Absolument. S’il y a des présomptions contre un député, on suit exactement la procédure. Le Procureur ou le juge d’instruction demande à ce moment-là, la levée de l’immunité parlementaire du député. Et cela se passe très régulièrement. Souvenez-vous que dans l’affaire des 6 milliards de la Sonacos, le parquet avait demandé la levée de l’immunité parlementaire de Moustapha Niasse. Et c’est Moustapha Niasse lui-même qui avait évoqué ce détournement de 6 milliards, il y a même une cession qui assistait Moustapha Niasse dans ce dossier, mais l’affaire s’était terminée en queue de poisson. Il est aussi arrivé que l’immunité parlementaire d’un député soit levée, sans même commission parlementaire.

Dans ce cas de l’affaire des 94 milliards si le député qui accuse refuse de déférer à la convocation de la commission, qu’est-ce qui va se passer concrètement ?

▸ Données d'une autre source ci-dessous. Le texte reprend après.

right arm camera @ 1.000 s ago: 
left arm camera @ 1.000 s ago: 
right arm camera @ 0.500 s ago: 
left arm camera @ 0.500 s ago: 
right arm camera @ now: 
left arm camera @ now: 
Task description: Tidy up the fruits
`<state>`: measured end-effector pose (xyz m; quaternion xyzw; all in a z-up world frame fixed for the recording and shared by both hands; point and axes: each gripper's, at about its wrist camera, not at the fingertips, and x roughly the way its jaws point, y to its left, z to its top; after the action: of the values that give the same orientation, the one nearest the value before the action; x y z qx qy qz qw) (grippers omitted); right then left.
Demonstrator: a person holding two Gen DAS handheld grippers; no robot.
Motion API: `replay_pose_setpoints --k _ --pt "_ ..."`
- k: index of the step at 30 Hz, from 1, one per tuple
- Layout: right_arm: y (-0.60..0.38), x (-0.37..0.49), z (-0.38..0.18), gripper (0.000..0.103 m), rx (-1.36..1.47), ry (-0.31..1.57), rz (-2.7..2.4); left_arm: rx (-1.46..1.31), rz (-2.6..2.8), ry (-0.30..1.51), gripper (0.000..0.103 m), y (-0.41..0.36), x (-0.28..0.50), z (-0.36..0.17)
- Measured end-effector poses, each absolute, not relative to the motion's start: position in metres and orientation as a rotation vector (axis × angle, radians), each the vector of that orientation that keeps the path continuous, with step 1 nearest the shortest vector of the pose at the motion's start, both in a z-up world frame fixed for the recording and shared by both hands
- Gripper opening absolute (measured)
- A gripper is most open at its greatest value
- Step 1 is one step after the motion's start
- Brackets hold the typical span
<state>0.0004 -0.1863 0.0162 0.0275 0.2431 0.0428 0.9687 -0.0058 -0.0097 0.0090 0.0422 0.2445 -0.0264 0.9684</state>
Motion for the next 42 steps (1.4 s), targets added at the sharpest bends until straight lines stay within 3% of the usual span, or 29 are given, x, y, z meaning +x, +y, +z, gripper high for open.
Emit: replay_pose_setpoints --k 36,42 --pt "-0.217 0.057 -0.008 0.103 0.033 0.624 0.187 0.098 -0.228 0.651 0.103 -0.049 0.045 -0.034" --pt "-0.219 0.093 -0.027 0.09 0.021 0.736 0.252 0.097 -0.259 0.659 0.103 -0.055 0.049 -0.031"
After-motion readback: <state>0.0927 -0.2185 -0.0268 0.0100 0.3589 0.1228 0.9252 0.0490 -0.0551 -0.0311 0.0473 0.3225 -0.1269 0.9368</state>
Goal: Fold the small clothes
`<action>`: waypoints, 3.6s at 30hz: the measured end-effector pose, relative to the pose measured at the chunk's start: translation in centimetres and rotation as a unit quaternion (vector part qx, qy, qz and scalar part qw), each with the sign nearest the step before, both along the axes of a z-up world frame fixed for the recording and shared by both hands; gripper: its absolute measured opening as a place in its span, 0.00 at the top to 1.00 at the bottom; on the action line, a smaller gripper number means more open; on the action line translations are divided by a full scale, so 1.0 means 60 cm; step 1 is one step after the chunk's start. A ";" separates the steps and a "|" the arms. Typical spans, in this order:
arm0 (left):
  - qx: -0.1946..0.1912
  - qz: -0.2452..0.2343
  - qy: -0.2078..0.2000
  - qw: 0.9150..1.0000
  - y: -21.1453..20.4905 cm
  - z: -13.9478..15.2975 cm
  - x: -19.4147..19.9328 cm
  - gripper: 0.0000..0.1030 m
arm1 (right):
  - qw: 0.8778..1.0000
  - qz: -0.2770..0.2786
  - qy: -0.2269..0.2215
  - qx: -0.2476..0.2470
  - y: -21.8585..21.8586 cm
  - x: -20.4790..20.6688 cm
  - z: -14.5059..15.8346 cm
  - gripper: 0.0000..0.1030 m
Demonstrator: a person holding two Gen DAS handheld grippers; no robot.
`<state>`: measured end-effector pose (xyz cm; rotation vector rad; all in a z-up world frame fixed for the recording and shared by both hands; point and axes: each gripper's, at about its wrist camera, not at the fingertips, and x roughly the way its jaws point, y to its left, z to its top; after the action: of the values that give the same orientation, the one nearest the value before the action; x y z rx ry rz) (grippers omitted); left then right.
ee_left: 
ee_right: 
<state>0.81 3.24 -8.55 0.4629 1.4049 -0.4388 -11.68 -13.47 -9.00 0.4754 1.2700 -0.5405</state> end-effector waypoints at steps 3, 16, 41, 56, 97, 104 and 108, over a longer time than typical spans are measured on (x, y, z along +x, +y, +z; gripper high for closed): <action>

Il faut d’abord savoir que sa comparution ou non n’entame pas la régularité des travaux de la commission. La commission peut continuer son travail, nonobstant ce refus, et déposer son rapport au bout des 6 mois sur la question. Ce qu’il faut préciser, une fois de plus, c’est que même ces résultats de la commission d’enquête n’obligent pas le parquet à ouvrir une enquête. Le parquet ouvre une enquête sur la base d’un délit ou d’un crime, alors que la commission se charge de recueillir des éléments pour donner un avis. Donc le travail de la commission parlementaire est juridiquement limitée.

Mais donc juridiquement à quoi sert le travail de la commission d’enquête ?

Cela peut servir, parce que si ces conclusions intéressent le Parquet, le procureur de la République peut s’en inspirer. Mais, je ne pense pas que la commission puisse sanctionner un député. Ce travail appartient au parquet.

S’il doit y avoir une suite judiciaire dans cette affaire donc, le parquet devra obligatoirement demander la levée de l’immunité parlementaire d'Ousmane Sonko ?

Absolument, si encore une fois, le Procureur ouvre une enquête. Parce que c’est lui qui est au début du travail judiciaire, en saisissant notamment le juge d’instruction. Le juge d’instruction ne peut entamer une action, tant qu’il n’est pas saisi par le Procureur.

Ousmane Sonko a demandé publiquement au Procureur de s’autosaisir dans cette affaire, qu’est-ce qui explique selon vous, que cela ne soit pas fait, jusqu’à présent ?

Je n’ai malheureusement pas la réponse. Je ne sais pas s’il a des éléments ou pas. Mais comme on dit souvent que le temps de la justice n’est pas le temps de x ou y.